Defendants' motion to dismiss also argues that plaintiffs have failed to state a claim upon which relief can be granted. Fed.R.Civ.P. 12(b) (6). Because the Court has focused its inquiry on the Eleventh Amendment issues raised at the evidentiary hearing, it has not addressed that issue. To the extent the argument applies to plaintiffs' claims for injunctive relief, defendants remain free to raise it at a later time.

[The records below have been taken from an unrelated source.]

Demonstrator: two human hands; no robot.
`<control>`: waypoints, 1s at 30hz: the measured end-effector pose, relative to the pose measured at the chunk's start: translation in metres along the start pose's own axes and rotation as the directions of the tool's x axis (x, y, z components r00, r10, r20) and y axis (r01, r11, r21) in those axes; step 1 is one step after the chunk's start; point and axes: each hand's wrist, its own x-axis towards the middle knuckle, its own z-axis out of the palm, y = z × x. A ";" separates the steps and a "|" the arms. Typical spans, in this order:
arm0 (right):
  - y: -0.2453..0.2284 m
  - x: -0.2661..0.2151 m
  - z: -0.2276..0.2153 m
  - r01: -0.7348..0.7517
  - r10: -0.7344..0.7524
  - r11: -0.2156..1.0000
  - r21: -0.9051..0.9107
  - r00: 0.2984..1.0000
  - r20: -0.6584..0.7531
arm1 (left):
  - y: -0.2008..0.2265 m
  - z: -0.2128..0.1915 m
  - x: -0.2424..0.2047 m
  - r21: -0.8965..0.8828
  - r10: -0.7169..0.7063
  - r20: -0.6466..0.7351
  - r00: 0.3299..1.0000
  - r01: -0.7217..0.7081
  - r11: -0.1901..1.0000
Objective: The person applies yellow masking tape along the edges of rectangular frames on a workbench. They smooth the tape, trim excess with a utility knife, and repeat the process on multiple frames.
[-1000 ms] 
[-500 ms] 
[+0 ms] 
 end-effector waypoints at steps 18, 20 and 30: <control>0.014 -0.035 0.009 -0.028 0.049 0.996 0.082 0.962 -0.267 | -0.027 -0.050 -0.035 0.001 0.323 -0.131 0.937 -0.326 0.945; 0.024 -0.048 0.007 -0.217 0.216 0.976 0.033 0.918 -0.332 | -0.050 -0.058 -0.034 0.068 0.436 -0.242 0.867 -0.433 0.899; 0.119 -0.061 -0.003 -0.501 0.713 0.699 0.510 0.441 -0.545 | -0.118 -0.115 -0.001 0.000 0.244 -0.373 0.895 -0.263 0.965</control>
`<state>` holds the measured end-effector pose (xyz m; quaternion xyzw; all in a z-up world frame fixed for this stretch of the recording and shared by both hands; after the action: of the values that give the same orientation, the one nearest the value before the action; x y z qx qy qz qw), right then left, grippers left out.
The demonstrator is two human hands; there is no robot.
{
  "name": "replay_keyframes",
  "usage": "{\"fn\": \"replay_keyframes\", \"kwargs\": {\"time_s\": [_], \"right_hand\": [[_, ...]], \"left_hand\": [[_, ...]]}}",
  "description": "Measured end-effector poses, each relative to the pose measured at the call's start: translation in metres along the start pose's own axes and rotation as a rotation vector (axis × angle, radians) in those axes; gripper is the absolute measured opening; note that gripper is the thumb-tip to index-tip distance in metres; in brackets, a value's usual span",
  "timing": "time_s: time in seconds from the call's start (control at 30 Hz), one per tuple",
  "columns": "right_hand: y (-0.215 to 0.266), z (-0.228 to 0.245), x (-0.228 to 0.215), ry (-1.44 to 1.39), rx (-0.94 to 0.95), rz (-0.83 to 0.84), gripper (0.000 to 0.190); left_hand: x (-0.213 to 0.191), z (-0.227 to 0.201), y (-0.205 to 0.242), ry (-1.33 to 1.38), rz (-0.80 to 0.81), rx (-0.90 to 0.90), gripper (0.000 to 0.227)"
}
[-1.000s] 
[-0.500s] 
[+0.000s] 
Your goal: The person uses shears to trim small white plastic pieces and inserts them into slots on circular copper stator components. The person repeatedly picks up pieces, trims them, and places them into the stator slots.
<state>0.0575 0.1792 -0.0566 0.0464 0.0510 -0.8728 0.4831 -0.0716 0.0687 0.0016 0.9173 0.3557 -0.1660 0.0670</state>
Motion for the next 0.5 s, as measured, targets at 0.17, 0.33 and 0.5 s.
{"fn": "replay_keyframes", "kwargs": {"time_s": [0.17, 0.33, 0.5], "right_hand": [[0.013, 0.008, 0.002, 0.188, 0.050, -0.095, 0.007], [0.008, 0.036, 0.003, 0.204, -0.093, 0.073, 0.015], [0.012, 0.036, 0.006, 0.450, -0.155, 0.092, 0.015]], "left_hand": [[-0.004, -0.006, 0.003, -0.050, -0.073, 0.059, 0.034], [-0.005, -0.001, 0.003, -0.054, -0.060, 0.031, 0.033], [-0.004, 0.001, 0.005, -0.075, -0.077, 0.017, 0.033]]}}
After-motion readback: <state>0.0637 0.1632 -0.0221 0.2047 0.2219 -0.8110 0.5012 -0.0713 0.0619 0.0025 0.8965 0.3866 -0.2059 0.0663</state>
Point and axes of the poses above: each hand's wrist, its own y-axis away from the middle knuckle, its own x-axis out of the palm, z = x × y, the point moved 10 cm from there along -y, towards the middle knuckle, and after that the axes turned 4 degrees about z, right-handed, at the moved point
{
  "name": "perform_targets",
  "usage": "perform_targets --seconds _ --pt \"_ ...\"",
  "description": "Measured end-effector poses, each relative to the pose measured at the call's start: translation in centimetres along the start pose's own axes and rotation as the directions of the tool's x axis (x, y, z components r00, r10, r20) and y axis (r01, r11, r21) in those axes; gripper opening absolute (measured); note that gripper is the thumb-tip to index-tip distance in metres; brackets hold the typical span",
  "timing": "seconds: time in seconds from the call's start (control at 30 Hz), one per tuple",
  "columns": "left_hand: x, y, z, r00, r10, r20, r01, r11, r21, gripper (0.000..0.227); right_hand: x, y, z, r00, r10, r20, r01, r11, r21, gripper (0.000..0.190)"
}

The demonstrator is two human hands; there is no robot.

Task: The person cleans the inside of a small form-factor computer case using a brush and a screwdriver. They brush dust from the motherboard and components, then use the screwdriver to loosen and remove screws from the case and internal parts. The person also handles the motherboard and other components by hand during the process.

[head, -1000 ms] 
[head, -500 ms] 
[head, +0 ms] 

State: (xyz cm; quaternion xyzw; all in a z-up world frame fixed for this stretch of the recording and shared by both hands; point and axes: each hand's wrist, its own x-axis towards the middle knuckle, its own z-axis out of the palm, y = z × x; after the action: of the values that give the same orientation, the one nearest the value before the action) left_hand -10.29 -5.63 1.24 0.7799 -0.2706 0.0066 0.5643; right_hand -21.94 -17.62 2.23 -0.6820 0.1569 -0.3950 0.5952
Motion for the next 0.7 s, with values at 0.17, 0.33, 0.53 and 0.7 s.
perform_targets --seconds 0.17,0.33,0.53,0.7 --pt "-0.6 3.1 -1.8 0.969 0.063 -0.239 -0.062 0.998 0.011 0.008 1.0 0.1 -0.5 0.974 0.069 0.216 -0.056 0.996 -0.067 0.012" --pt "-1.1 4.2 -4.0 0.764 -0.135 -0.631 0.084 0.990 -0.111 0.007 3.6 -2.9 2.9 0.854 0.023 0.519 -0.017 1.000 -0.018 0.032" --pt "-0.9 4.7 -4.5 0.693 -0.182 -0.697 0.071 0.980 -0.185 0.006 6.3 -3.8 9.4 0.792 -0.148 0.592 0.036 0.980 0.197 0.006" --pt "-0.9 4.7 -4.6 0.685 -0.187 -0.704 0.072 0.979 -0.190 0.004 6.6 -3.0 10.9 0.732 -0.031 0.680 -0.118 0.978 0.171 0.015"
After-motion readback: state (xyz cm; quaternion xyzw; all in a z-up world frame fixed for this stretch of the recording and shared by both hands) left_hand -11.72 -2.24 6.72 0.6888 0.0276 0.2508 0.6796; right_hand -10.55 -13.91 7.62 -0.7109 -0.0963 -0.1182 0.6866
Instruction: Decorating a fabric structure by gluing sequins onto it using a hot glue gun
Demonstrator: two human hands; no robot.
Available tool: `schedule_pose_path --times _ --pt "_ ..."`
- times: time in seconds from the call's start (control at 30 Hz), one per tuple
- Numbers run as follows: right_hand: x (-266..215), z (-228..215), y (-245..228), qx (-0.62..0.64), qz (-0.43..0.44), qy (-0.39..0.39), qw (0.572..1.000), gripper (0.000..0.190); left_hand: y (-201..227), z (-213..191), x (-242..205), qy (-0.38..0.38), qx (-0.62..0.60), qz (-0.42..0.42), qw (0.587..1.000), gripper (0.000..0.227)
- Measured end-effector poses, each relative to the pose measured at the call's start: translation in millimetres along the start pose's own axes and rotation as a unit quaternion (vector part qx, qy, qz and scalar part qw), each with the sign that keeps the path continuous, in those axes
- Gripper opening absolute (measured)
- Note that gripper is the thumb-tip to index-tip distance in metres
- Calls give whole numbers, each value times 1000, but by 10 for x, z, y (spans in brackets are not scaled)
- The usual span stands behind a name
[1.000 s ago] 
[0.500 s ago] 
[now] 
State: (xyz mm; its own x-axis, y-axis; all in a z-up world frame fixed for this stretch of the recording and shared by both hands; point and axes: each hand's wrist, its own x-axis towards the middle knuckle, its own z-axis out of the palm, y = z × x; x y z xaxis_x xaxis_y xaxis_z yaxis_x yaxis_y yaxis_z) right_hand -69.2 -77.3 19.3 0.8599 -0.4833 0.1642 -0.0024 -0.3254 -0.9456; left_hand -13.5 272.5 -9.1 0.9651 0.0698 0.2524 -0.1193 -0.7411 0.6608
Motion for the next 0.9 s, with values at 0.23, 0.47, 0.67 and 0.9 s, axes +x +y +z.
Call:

II. Dismissal of Counts I and III

Counts I and III of plaintiffs' complaint are claims based on implied rights of action under the Fourteenth and Ninth Amendments. Neither the Supreme Court nor the Sixth Circuit have decided whether an implied cause of action may be derived from the Fourteenth Amendment or the Ninth Amendment. See Mt. Healthy School District Board of Education v. Doyle, 429 U.S. 274, 278, 97 S. Ct. 568, 571, 50 L. Ed. 2d 471 (1977); Harris v. City of Canton, 725 F.2d 371, 374 n. 3 (6th Cir. 1984).

*869 Because the Court finds that the parameters of the plaintiffs' § 1983 claim are coextensive with the implied constitutional claims, it need not decide whether such claims should be recognized. Whatever relief would be available to plaintiffs under Counts I and III is available under Count II. Therefore, Counts I and III are dismissed. See Weisbord v. Michigan State University, 495 F. Supp. 1347, 1354 (W.D. Mich.1980); see also Ashwander v. Tennessee Valley Authority, 297 U.S. 288, 56 S. Ct. 466, 80 L. Ed. 688 (1936) (courts should avoid unnecessary decisions on constitutional issues); Rogin v. Bensalem Township, 616 F.2d 680, 685 (3d Cir.1980), cert. denied, 450 U.S. 1029, 101 S. Ct. 1737, 68 L. Ed. 2d 223 (1981).


[1] Terry did testify, however, that indirect support by the University, such as provision of facilities, custodial services, and accounting services, is "probably significant."

[2] Apparently, the money was first transferred from the Ralph Young Current Gift Account into the "Athletic Equity" account. That account was then debited for the amount that had previously been paid out of the University's general fund. The important point, for the purposes of this discussion, is that payment was ultimately made out of an unbudgeted athletic department account.